[大数据-数据集成] Apache Sqoop安装与运用

1 文由

项目使用场景:OLTP Oracle 数据导入到 OLAP HIVE

2 Sqoop简述

  • Apache Sqoop(TM) 是一款开源的ETL工具,设计用于在 Apache Hadoop结构化数据存储(如传统的关系数据库)之间高效传输批量数据,其可以将一个关系型数据库(例如 : MySQL ,Oracle ,Postgres等)中的数据导进到Hadoop的HDFS中,也可以将HDFS的数据导进到关系型数据库中。

  • 项目生命历程:Sqoop项目开始于2009年,最早是作为Hadoop的一个第三方模块存在,后来为了让使用者能够快速部署,也为了让开发人员能够更快速的迭代开发;于 2012 年 3 月成功从Apache孵化器毕业,独立成为一个Apache顶级项目;但是在2021年6月 Apache Sqoop 从 apache 社区退役到阁楼(Attic)。

  • 实现原理

  • 导入和导出命令翻译成MR查询来执行
  • 主要是对 MapReduce 的 inputformat 和 outputformat 做定制

Sqoop2 架构

  • 社区动态: Apache Sqoop 已于 2021年6月 从 apache 社区退役 到 阁楼(Attic)
Apache Sqoop 于 2021 年 6 月搬入阁楼。Apache Sqoop 的任务是为 Apache Hadoop 和结构化数据存储创建和维护与批量数据传输相关的软件。
网站、下载和问题跟踪器都保持打开状态,尽管问题跟踪器是只读的。有关 Sqoop 的更多信息,请参阅网站 http://sqoop.apache.org 。
与 Attic 中的任何项目一样 - 如果您应该选择在 Apache 之外分叉 Sqoop,请告诉我们,以便我们可以链接到您的项目。
  • 最新版本

    • Sqoop1最新的稳定版本是 1.4.7(下载文档)。
    • Sqoop2最新版本是1.99.7(下载文档)。

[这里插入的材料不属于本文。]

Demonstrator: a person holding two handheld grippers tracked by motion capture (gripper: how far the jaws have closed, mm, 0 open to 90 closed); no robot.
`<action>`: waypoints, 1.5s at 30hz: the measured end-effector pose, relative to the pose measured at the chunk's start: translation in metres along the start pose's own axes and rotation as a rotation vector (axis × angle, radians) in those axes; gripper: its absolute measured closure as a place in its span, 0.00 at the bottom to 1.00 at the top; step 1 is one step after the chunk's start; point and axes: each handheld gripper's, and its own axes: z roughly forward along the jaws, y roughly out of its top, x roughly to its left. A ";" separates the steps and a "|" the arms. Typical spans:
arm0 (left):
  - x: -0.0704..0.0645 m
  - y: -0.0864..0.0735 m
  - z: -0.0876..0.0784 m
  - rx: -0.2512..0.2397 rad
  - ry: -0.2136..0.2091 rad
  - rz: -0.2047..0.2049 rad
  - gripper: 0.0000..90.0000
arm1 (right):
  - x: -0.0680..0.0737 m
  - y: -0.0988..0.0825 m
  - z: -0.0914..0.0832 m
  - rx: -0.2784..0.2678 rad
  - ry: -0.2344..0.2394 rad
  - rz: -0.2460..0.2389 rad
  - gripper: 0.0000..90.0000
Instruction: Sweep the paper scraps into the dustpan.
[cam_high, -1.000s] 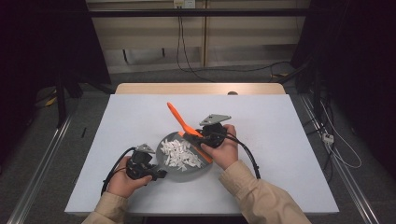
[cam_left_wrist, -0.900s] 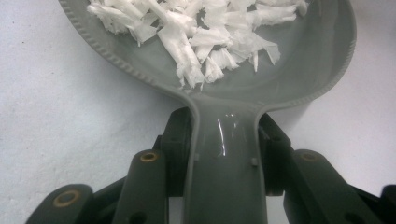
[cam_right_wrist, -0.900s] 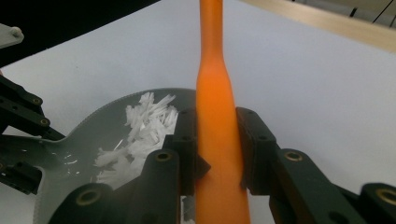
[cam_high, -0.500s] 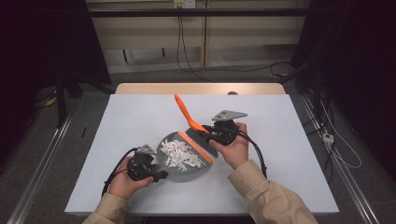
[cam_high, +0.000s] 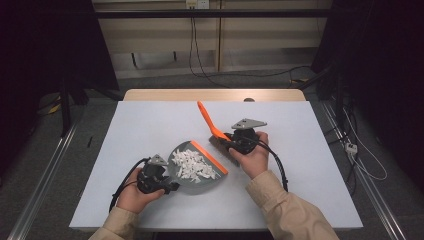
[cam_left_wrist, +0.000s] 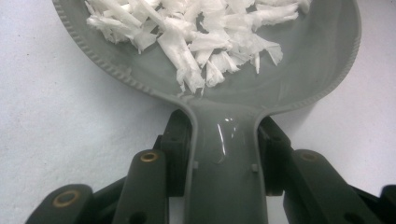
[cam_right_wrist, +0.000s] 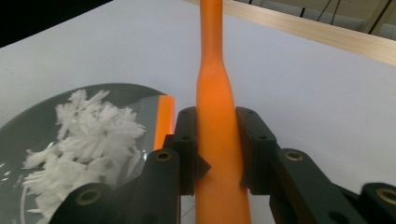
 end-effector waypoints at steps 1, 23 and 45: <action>0.000 0.000 0.000 0.000 0.000 0.001 0.70 | -0.001 -0.001 0.001 0.003 -0.008 0.001 0.79; 0.000 -0.001 0.000 -0.003 -0.006 0.018 0.66 | 0.017 0.004 -0.005 -0.031 0.102 0.021 0.79; -0.001 -0.006 -0.003 -0.060 0.046 0.018 0.71 | -0.008 -0.002 -0.027 -0.046 0.002 0.029 0.79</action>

请注意,1.99.7 与 1.4.7 不兼容,并且功能不完整,它不适用于生产部署。
  • 官网

these information is updated at 2022/05/11 12:29 PM

3 安装Sqoop2(1.99.7)

step0 部署环境

jdk 1.8
hadoop 3.3.2
hive 3.1.3
sqoop 1.99.7

step1 下载sqoop2安装包

[sqoop 1.99.7] 截止2022年5月10日,最新版本(发版时间:2020年)
  http://archive.apache.org/dist/sqoop/1.99.6/sqoop-1.99.6-bin-hadoop200.tar.gz

http://archive.apache.org/dist/sqoop/
http://archive.apache.org/dist/sqoop/1.99.6/sqoop-1.99.6-bin-hadoop200.tar.gz

step2 解压,并创建软链接目录sqoop

tar -xvf /mnt/share_data/Apache\ Sqoop/sqoop-1.99.7-bin-hadoop200.tar.gz -C /home/hadoop/

cd /home/hadoop
ln -s sqoop-1.99.7-bin-hadoop200 sqoop

ls -l /home/hadoop
ls -l /home/hadoop/sqoop
ls -l /home/hadoop/sqoop/

step3 配置环境变量:HADOOP_HOME/SQOOP_HOME

vim /etc/profile
      # HADOOP_HOME
      export HADOOP_HOME=/home/hadoop/hadoop
      export PATH=$PATH:$HADOOP_HOME/bin

      # SQOOP_HOME
      export SQOOP_HOME=/home/hadoop/sqoop
      export PATH=$PATH:$SQOOP_HOME/bin

source /etc/profile

[补充:查看hadoop目录]

[hadoop@node-d ~]$ whereis hadoop
hadoop: /usr/bin/hadoop /home/hadoop/hadoop-3.3.2/bin/hadoop /home/hadoop/hadoop-3.3.2/bin/hadoop.cmd

[hadoop@node-d ~]$ whereis sqoop
sqoop: /usr/bin/sqoop /home/hadoop/sqoop-1.99.7-bin-hadoop200/bin/sqoop.sh

# ll /usr/lib/hadoop

[补充:如果不配置HADOOP_HOME,则:]

# sqoop help
Error: /opt/software/sqoop-1.4.7/bin/../../hadoop-mapreduce does not exist!
Please set $HADOOP_MAPRED_HOME to the root of your Hadoop MapReduce installation.

step4 配置MYSQL数据库驱动

mysql-connector-java-5.1.*.jar放入$SQOOP_HOME/server/lib目录下

MySQL Product Archives -

ls -l $SQOOP_HOME/server/lib/

step5 配置derby数据库驱动

mv $SQOOP_HOME/server/lib/derby-10.8.2.2.jar $SQOOP_HOME/server/lib/derby-10.8.2.2.jar.bak

cp $HIVE_HOME/lib/derby-10.14.1.0.jar $SQOOP_HOME/server/lib/

此步是为了避免sqoop2-tool verify时报derby数据库错误(大概率是derby版本过低导致)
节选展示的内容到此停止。